--- DATASET EXCERPTS Enclosed Below ---

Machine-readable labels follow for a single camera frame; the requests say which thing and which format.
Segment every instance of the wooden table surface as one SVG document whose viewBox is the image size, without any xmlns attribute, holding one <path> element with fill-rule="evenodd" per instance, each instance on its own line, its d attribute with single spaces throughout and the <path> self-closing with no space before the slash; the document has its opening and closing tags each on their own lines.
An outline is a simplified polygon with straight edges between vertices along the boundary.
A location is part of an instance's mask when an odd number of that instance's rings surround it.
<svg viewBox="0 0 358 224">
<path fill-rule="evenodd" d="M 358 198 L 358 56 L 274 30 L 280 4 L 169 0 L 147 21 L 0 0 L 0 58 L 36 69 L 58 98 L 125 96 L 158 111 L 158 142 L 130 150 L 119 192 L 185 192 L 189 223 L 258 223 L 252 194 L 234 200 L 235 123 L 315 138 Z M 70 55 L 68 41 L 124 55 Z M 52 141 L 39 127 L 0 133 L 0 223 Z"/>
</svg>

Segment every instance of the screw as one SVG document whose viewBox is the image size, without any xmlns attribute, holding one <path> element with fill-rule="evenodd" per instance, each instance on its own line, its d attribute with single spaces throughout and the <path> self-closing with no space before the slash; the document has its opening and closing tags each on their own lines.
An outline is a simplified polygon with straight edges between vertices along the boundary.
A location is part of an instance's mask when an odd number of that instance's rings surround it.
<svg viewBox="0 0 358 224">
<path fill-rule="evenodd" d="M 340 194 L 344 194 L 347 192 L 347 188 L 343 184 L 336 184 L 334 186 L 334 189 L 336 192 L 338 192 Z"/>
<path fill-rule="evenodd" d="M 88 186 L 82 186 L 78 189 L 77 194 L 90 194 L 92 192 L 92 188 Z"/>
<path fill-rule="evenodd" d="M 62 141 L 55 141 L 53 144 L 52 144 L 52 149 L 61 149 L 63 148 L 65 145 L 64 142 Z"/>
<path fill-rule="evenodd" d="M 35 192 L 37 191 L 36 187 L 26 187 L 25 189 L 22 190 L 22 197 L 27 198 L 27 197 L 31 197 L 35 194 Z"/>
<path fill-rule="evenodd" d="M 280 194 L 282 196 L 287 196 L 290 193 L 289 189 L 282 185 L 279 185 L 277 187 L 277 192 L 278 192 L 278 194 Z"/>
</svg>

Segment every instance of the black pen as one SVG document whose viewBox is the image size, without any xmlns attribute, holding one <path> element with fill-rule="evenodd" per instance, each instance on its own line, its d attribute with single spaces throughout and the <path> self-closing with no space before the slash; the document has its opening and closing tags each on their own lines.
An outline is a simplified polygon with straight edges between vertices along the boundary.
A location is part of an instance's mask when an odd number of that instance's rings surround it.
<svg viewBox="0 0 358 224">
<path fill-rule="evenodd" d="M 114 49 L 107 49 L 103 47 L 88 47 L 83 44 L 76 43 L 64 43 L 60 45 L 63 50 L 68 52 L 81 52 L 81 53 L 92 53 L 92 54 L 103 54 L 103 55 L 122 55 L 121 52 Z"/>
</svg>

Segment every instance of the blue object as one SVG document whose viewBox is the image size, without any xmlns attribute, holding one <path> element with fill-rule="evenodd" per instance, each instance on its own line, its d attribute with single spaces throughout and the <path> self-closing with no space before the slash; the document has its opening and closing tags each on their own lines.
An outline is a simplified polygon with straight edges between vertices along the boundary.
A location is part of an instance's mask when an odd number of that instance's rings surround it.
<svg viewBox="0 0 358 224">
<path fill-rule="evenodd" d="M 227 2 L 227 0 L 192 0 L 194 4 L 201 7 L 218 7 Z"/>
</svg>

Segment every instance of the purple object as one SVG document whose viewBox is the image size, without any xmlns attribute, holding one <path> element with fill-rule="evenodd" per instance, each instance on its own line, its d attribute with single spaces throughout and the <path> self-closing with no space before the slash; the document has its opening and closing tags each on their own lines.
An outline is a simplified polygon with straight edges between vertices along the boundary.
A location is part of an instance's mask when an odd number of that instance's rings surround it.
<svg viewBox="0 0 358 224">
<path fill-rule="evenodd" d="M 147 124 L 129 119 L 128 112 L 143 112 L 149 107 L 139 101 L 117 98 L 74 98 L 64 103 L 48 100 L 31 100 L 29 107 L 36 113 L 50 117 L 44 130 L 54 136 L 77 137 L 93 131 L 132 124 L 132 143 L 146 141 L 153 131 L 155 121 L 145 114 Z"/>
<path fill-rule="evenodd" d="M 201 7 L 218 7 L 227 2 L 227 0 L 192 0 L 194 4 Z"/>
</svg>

--- End of Enclosed DATASET EXCERPTS ---

■ **WORK INSTRUCTIONS**: An exact copy of every record is what the answer must contain.

■ **SOLVED EXERCISE**:
Machine-readable labels follow for a single camera frame; the requests say which thing and which format.
Segment every instance of the wooden table surface as one SVG document whose viewBox is the image size, without any xmlns attribute, holding one <path> element with fill-rule="evenodd" per instance, each instance on its own line, its d attribute with single spaces throughout and the <path> self-closing with no space before the slash; the document has its opening and closing tags each on their own lines.
An outline is a simplified polygon with straight edges between vertices along the boundary.
A location is part of an instance's mask when an odd number of that instance's rings surround it.
<svg viewBox="0 0 358 224">
<path fill-rule="evenodd" d="M 358 198 L 358 56 L 274 30 L 280 4 L 169 0 L 147 21 L 0 0 L 0 58 L 36 69 L 58 98 L 125 96 L 158 111 L 158 142 L 130 150 L 119 192 L 185 192 L 189 223 L 258 223 L 252 194 L 234 200 L 235 123 L 315 138 Z M 70 55 L 68 41 L 124 55 Z M 52 141 L 39 127 L 0 133 L 0 223 Z"/>
</svg>

Segment every instance of the screw as one SVG document whose viewBox is the image size, without any xmlns attribute, holding one <path> element with fill-rule="evenodd" per instance, each instance on its own line, its d attribute with single spaces throughout and the <path> self-closing with no space before the slash; the document has its opening and closing tags each on their own lines.
An outline is a simplified polygon with straight edges between vertices along the boundary.
A location is part of an instance's mask when an odd number of that instance's rings surround it.
<svg viewBox="0 0 358 224">
<path fill-rule="evenodd" d="M 340 194 L 344 194 L 347 192 L 347 188 L 343 184 L 336 184 L 334 186 L 334 189 L 336 192 L 338 192 Z"/>
<path fill-rule="evenodd" d="M 88 186 L 82 186 L 78 189 L 77 194 L 90 194 L 92 192 L 92 188 Z"/>
<path fill-rule="evenodd" d="M 62 141 L 55 141 L 53 144 L 52 144 L 52 149 L 61 149 L 63 148 L 65 145 L 64 142 Z"/>
<path fill-rule="evenodd" d="M 35 192 L 37 191 L 36 187 L 26 187 L 25 189 L 22 190 L 22 197 L 27 198 L 27 197 L 31 197 L 35 194 Z"/>
<path fill-rule="evenodd" d="M 280 194 L 282 196 L 287 196 L 290 193 L 289 189 L 282 185 L 279 185 L 277 187 L 277 192 L 278 192 L 278 194 Z"/>
</svg>

Segment every instance of the black pen as one SVG document whose viewBox is the image size, without any xmlns attribute, holding one <path> element with fill-rule="evenodd" per instance, each instance on its own line, its d attribute with single spaces throughout and the <path> self-closing with no space before the slash; the document has its opening and closing tags each on their own lines.
An outline is a simplified polygon with straight edges between vertices along the boundary.
A location is part of an instance's mask when an odd number of that instance's rings surround it.
<svg viewBox="0 0 358 224">
<path fill-rule="evenodd" d="M 114 49 L 107 49 L 103 47 L 88 47 L 83 44 L 76 43 L 64 43 L 60 45 L 63 50 L 68 52 L 81 52 L 81 53 L 92 53 L 92 54 L 103 54 L 103 55 L 122 55 L 121 52 Z"/>
</svg>

Segment every instance of the blue object as one SVG document whose viewBox is the image size, without any xmlns attribute, holding one <path> element with fill-rule="evenodd" per instance, each instance on its own line, its d attribute with single spaces throughout and the <path> self-closing with no space before the slash; the document has its opening and closing tags each on their own lines.
An outline is a simplified polygon with straight edges between vertices along the boundary.
A location is part of an instance's mask when an odd number of that instance's rings surround it.
<svg viewBox="0 0 358 224">
<path fill-rule="evenodd" d="M 227 2 L 227 0 L 192 0 L 194 4 L 201 7 L 218 7 Z"/>
</svg>

Segment every instance of the purple object as one SVG document whose viewBox is the image size, without any xmlns attribute, holding one <path> element with fill-rule="evenodd" per instance, each instance on its own line, its d attribute with single spaces throughout and the <path> self-closing with no space before the slash; the document has its opening and closing tags each on their own lines.
An outline is a simplified polygon with straight edges between vertices along the boundary.
A location is part of an instance's mask when an odd number of that instance's rings surround it.
<svg viewBox="0 0 358 224">
<path fill-rule="evenodd" d="M 147 124 L 129 119 L 128 112 L 143 112 L 149 107 L 139 101 L 117 98 L 74 98 L 64 103 L 48 100 L 31 100 L 29 107 L 36 113 L 50 117 L 44 130 L 54 136 L 77 137 L 93 131 L 132 124 L 132 143 L 146 141 L 153 131 L 155 121 L 145 114 Z"/>
<path fill-rule="evenodd" d="M 201 7 L 218 7 L 227 2 L 227 0 L 192 0 L 194 4 Z"/>
</svg>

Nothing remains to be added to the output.